U. Ottawa - Learning Crossroads (CRX) Building

100 Louis-Pasteur Private, Ottawa, ON K1N 9N3
Oral Competition (Graduate Student) / Compétition orale (Étudiant(e) du 2e ou 3e cycle) Atomic, Molecular and Optical Physics, Canada / Physique atomique, moléculaire et photonique, Canada (DAMOPC-DPAMPC) (DAMOPC) T3-3 | (DPAMPC)

Speaker

Pouya Heidari (University of Calgary (CA))

Description

The observed dominance of matter over antimatter motivates precision comparisons of particles and antiparticles, where even extremely small differences could signal physics beyond the Standard Model. Antihydrogen, a positron bound to an antiproton, offers an exceptionally clean atomic system because its transition frequencies can be measured precisely and compared with the corresponding hydrogen transitions. In the ALPHA experiment at CERN, antihydrogen atoms are magnetically trapped and probed using microwave spectroscopy, enabling measurements of ground-state hyperfine transitions in a magnetic field and providing sensitive tests of Charge-Parity-Time (CPT) symmetry and Lorentz invariance.
We outline an analysis framework based on the Standard-Model Extension (SME), which parametrizes possible CPT- and Lorentz-violating effects as small background couplings to particle properties such as spin.
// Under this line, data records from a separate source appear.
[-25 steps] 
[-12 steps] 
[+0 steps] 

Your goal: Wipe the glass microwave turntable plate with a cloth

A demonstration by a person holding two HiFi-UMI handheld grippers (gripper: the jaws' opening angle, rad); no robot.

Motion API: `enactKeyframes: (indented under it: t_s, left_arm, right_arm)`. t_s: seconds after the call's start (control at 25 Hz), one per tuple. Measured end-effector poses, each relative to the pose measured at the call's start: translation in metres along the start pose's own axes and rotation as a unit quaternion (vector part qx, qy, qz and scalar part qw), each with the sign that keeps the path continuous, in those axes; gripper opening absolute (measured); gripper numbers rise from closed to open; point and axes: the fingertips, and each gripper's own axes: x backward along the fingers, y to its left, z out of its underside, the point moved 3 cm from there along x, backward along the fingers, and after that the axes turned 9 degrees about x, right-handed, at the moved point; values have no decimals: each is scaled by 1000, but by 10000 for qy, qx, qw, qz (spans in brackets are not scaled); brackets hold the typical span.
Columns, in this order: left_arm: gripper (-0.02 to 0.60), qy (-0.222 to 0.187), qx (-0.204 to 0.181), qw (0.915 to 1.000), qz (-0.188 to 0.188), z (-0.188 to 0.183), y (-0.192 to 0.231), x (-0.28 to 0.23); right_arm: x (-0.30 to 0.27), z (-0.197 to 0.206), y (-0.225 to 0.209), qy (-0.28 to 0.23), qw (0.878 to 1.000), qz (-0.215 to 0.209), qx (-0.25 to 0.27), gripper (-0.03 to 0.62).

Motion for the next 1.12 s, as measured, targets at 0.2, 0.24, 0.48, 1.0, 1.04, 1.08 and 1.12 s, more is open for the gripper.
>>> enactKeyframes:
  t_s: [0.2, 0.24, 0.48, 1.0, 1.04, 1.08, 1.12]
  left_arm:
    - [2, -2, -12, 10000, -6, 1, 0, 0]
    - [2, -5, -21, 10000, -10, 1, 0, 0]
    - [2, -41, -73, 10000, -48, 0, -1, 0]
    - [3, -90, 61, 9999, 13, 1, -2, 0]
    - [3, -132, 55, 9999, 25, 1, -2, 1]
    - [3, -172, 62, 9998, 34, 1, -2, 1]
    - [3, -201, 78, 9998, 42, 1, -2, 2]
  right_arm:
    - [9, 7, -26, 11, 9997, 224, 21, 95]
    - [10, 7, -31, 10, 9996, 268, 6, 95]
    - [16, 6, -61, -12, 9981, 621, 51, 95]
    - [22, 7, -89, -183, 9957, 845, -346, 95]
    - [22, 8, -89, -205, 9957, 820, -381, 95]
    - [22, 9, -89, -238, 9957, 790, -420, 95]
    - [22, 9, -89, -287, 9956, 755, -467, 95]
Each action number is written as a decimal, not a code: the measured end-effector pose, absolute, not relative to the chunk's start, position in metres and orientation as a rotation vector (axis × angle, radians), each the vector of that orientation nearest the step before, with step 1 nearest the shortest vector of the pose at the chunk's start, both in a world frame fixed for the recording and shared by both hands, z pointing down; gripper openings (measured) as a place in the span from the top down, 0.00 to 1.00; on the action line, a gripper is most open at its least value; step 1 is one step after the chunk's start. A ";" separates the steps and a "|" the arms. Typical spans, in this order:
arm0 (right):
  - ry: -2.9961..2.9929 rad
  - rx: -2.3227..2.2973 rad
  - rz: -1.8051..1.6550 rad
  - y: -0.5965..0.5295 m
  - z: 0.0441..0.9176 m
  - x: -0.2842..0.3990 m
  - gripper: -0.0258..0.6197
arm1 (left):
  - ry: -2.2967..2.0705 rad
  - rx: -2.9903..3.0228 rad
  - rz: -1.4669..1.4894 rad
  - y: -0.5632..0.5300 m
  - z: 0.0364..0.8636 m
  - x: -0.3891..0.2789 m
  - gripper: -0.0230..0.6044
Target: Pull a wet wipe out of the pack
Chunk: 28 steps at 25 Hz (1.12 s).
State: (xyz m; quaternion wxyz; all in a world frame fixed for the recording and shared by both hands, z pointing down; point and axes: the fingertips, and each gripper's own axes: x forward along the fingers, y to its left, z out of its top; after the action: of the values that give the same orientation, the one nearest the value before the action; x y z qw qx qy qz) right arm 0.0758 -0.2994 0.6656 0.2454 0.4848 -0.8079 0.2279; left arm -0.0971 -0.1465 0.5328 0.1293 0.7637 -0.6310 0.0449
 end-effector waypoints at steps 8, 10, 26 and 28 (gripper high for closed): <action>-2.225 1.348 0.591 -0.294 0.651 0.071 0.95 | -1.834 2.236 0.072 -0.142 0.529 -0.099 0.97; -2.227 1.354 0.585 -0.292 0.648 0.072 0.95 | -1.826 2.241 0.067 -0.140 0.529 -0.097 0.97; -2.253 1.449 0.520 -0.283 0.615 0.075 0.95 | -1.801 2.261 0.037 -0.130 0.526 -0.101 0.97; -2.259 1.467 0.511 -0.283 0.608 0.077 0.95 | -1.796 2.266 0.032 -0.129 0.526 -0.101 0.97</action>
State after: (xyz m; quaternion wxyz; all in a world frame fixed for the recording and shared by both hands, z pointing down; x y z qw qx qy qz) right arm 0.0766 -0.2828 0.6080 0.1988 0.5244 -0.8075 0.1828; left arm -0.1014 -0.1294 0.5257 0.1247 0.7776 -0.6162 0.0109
These couplings can produce tiny, orientation- and time-dependent shifts in transition frequencies, including signatures that vary with sidereal time due to Earth’s rotation. Because trapped antihydrogen spectroscopy must be performed in the magnetic trapping field, hyperfine analyses often combine transition frequencies to suppress common sensitivity to magnetic-field variations; however, such combinations can also cancel leading spin-dependent SME contributions. We therefore focus on the SME interpretation of individual ground-state positron spin-flip transitions measured in ALPHA, treating each transition as an independent probe of spin-dependent symmetry-violating effects.
Using a time series of measured transition frequencies together with magnetic-field diagnostics and experimental geometry, we search for sidereal modulations and other orientation-dependent SME signatures while quantifying dominant systematics such as magnetic-field drifts. The goal is to use existing ALPHA datasets and future measurements to set improved antimatter-based bounds on spin-dependent SME parameters and compare them with matter-based limits.

Keyword-1 Antihydrogen
Keyword-2 Hyperfine spectroscopy
Keyword-3 Lorentz and CPT symmetry (SME)

Author

Pouya Heidari (University of Calgary (CA))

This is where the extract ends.